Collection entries

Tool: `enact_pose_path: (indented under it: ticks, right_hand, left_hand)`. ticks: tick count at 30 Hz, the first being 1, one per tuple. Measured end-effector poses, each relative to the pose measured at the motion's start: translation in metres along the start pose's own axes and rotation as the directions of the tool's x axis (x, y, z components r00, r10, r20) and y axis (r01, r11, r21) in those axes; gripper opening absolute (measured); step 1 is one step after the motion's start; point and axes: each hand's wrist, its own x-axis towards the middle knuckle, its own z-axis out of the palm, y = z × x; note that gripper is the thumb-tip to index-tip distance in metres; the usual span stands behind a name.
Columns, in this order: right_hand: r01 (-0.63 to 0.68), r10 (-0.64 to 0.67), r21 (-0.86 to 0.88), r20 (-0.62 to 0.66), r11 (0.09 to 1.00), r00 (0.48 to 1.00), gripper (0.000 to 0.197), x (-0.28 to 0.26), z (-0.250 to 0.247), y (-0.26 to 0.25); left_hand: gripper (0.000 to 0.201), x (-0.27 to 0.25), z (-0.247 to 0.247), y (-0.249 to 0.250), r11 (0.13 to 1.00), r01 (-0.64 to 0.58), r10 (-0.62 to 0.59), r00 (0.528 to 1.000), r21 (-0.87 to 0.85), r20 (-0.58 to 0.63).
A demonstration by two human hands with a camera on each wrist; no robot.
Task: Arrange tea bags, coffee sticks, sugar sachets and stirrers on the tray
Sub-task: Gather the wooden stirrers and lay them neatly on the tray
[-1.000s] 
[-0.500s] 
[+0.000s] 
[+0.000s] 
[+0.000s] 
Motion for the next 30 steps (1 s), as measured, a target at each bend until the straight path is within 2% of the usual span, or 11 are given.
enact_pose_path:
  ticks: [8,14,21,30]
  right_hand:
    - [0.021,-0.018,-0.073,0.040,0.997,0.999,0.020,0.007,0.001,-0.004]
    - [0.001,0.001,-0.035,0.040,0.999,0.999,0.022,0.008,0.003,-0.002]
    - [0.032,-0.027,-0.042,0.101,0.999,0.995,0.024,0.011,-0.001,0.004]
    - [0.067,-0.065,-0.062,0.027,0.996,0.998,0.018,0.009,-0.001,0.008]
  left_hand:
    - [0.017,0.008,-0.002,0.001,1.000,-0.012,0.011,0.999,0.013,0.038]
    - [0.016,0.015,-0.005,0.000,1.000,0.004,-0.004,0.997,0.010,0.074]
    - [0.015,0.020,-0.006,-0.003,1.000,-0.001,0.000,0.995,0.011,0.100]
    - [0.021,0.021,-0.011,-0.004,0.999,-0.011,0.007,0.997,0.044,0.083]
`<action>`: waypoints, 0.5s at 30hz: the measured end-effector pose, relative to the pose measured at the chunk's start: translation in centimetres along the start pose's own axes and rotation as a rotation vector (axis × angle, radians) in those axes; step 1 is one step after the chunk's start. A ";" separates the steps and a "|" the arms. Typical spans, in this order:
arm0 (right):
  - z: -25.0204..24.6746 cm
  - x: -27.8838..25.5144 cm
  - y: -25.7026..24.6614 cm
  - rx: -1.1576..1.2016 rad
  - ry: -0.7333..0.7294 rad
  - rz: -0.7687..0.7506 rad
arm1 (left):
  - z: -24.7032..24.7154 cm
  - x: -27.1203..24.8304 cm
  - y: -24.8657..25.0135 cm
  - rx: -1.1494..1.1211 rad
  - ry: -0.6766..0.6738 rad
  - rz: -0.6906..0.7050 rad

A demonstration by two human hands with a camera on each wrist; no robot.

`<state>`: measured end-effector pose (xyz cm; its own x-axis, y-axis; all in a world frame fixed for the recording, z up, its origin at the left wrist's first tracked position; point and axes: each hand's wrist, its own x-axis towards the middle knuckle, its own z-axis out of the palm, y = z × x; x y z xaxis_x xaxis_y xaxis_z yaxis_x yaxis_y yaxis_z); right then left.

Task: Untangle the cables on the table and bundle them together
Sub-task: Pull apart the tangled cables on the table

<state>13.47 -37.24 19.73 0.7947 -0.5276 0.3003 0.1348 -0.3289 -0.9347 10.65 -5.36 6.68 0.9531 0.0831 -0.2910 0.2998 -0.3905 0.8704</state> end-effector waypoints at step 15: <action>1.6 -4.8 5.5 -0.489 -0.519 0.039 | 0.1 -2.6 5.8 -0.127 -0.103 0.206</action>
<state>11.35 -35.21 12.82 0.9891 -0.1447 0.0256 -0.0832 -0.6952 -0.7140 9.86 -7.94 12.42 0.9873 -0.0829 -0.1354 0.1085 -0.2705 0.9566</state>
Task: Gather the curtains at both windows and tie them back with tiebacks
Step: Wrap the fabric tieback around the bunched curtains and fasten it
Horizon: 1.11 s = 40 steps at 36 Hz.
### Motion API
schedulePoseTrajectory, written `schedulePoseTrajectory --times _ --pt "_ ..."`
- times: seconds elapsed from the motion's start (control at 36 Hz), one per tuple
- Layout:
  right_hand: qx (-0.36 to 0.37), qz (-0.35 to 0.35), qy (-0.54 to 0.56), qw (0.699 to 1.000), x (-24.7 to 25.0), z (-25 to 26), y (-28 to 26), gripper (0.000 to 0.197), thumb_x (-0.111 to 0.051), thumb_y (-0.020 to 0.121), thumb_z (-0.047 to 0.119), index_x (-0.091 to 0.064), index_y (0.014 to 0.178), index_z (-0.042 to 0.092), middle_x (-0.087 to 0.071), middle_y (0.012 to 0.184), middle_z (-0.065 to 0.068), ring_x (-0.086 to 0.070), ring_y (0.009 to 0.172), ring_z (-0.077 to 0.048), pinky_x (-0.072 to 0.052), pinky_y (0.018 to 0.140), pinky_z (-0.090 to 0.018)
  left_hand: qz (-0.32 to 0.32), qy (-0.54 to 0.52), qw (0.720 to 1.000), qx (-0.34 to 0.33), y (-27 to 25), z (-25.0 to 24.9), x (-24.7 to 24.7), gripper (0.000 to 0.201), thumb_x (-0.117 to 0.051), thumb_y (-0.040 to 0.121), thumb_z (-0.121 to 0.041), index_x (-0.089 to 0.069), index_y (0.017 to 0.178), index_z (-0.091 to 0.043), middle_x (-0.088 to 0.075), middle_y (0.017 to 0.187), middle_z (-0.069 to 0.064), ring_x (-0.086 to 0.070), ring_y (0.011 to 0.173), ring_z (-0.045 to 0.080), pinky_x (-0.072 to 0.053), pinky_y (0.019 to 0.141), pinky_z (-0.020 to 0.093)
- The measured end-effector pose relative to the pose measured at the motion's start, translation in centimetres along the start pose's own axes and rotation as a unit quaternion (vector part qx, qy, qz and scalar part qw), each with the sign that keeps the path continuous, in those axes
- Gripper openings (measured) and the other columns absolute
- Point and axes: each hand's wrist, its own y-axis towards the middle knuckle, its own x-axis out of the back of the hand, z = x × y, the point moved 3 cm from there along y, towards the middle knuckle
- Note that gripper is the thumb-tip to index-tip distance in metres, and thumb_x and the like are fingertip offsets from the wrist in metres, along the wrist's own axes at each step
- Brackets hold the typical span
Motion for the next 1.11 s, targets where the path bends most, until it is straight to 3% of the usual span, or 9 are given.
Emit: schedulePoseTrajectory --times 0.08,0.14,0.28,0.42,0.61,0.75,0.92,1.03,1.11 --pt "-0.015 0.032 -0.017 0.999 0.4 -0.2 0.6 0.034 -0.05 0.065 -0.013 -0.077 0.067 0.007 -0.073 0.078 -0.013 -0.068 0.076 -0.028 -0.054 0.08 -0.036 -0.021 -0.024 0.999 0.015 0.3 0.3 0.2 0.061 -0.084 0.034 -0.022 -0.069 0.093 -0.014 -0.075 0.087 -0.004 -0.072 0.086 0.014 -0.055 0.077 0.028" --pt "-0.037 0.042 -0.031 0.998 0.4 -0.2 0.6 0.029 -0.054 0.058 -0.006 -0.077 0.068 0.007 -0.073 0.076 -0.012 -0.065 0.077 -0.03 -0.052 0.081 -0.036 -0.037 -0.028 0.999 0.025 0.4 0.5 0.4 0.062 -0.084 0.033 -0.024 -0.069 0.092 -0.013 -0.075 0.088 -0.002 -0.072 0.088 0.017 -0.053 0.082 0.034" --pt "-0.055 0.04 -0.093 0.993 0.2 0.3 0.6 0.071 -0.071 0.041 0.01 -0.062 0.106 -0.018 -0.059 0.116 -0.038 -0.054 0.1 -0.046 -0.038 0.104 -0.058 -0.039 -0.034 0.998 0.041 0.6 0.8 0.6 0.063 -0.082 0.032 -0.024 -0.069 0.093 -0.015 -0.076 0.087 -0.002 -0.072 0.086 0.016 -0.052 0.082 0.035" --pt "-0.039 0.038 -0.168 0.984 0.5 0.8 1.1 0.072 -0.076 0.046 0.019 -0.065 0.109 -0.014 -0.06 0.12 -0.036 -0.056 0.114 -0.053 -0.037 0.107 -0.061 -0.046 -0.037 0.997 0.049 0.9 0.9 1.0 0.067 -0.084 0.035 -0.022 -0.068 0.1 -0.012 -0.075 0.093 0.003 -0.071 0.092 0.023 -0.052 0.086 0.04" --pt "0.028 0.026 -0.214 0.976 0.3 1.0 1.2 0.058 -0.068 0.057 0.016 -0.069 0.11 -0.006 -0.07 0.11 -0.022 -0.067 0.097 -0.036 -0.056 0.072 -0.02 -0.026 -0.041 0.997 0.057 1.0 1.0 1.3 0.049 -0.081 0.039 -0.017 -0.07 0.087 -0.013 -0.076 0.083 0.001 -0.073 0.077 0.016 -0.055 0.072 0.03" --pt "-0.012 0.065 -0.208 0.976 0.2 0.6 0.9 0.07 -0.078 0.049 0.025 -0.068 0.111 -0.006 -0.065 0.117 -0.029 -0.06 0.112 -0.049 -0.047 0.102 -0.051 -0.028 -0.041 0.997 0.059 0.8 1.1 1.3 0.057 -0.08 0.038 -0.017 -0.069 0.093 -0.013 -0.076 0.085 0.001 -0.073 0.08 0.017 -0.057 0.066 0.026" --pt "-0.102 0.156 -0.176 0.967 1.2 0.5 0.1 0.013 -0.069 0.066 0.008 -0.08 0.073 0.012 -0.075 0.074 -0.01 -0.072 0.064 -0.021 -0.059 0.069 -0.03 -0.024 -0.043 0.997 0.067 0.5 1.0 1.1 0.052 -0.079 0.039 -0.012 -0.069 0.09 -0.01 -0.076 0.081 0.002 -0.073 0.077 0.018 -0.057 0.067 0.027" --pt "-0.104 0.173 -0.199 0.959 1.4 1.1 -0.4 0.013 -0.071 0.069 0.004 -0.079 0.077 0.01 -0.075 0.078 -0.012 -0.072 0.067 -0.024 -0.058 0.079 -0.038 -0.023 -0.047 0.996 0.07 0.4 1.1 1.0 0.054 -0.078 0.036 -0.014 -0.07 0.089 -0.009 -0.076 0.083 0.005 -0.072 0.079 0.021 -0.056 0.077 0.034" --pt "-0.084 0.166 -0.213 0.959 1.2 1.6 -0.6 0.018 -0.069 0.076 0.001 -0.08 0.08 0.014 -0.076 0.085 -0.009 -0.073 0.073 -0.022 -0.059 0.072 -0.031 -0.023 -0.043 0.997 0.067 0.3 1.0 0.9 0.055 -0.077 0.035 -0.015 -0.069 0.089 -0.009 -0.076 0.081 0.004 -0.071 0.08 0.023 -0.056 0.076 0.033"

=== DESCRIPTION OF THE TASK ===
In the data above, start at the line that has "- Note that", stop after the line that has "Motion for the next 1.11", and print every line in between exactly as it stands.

=== OUTPUT FOR THIS TASK ===
- Note that gripper is the thumb-tip to index-tip distance in metres, and thumb_x and the like are fingertip offsets from the wrist in metres, along the wrist's own axes at each step
- Brackets hold the typical span
Motion for the next 1.11 s, targets where the path bends most, until it is straight to 3% of the usual span, or 9 are given.

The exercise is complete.